The expected output is the set of lines below beginning at the one that contains "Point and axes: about" and ending at the final line, reproduced exactly.

[Provided data Boundary: Start]

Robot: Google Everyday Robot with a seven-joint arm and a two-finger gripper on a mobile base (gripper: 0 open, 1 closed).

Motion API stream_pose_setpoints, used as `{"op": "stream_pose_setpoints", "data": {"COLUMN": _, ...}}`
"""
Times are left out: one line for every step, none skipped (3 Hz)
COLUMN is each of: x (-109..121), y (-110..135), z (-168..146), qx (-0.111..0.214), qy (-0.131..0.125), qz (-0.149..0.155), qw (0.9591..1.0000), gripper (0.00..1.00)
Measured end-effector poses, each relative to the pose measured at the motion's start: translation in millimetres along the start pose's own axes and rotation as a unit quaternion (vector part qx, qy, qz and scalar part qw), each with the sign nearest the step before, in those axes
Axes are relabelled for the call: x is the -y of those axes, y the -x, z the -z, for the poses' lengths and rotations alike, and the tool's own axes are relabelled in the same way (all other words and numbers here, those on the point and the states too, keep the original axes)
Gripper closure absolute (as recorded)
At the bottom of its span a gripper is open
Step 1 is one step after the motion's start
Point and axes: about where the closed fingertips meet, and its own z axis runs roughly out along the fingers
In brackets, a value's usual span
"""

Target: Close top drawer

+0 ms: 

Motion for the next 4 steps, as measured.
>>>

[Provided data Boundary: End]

- **Output below**
Point and axes: about where the closed fingertips meet, and its own z axis runs roughly out along the fingers
In brackets, a value's usual span
"""

Target: Close top drawer

+0 ms: 

Motion for the next 4 steps, as measured.
>>>

The answer is finished.